Tags: #Women Sleuths, #Thriller & Suspence, #Mystery, #Police Procedurals

Casey Fullman sat against the padded headboard, the sheets bunched and crumpled around her raised knees. She still looked like a child, something of the pallid Victorian waif of old-fashioned Christmas cards. She was hunched forward, her shoulders rounded, her hair tucked messily behind her ears. Every so often, she took a breath that was deeper, one that was almost a groan, as if a sudden pain caught her unawares every few minutes.

Kate, keeping her face blank, was wrenched with pity for this bereft mother. Someone who’d only been a mother three months. Was that all the motherhood she’d ever know? Kate took a deep, shaken breath, suddenly stabbed with pain herself.
Get a grip
. She sat up straighter and pushed, for the umpteenth time, those memories away. She reminded herself that, despite Casey’s genuine distress, there was the possibility that she was somehow involved in her son’s disappearance.

“Casey,” she said gently. “This must be very distressing for you so I’m sorry to have to ask you, but I have a couple of questions.”

Casey hunched her shoulders even more, pulling the duvet cover closer. “Okay.”

“Are you able to talk for a few minutes?”

Casey sniffed and nodded.

“Firstly, could you tell me whether Charlie–” \

At the sound of his name, Casey groaned again.

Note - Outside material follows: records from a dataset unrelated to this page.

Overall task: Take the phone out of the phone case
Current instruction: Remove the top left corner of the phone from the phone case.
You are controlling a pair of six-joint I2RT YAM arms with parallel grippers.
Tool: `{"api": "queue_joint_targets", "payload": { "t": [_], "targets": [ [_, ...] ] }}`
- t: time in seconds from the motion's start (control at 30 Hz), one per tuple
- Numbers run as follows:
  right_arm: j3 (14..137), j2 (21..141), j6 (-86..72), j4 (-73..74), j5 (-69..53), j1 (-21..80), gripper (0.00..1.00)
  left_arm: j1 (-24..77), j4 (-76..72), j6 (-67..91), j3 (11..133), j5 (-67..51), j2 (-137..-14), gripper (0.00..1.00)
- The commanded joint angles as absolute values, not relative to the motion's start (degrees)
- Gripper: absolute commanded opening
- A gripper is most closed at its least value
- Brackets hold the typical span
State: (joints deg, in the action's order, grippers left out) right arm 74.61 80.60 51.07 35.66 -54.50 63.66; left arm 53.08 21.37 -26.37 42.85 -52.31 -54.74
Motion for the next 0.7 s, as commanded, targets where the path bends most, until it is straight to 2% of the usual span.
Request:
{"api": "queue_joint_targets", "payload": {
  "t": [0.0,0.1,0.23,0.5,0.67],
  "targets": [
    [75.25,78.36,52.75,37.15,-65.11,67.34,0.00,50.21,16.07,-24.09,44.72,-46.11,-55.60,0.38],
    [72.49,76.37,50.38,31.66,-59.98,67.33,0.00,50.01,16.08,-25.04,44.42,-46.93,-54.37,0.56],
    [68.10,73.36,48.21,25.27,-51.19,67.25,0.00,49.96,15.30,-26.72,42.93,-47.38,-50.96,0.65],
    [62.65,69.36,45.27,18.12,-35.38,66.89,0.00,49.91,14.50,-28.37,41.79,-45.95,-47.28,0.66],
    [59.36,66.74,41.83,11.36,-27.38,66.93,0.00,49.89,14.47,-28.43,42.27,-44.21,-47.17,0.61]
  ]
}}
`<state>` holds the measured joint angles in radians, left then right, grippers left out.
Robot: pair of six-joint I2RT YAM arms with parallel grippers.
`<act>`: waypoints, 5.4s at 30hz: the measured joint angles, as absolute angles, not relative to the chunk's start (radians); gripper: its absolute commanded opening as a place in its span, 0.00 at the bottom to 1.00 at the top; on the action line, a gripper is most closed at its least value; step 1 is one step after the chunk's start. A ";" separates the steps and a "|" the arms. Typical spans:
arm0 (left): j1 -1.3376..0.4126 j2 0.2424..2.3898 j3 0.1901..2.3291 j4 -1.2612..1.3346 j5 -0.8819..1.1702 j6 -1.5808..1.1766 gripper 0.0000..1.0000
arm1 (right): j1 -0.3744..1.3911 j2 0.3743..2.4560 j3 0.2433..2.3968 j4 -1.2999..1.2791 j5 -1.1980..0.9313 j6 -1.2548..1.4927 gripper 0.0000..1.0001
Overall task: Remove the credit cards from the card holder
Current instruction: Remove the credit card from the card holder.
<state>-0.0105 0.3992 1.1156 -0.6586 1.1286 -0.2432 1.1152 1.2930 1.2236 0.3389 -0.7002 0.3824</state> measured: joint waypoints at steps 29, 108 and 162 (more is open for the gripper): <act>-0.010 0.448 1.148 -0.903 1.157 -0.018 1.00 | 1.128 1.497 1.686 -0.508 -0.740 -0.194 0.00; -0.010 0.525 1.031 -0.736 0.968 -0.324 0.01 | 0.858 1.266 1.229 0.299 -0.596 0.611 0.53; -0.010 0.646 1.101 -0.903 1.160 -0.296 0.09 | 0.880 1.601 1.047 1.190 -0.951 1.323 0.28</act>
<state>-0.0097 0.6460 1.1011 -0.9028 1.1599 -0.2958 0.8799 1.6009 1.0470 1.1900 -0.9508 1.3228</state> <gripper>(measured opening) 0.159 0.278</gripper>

Kate hurriedly went on. “Whether Charlie has a passport?”

Casey shook her head, wiping her hand under her nose. “No. No he doesn’t.” She started to cry again. “Oh, Charlie...”

“Casey, I’m sorry–”

The room was filled with the sound of sobbing. A few minutes passed, and Casey seemed to struggle to pull herself together. She took a few shuddering breaths.

“Sorry,” she said eventually. “I’m okay now. I know you have to ask me things.”

“Thank you,” said Kate. She glanced down at her notes. “Can you just take me through what happened this morning, again?”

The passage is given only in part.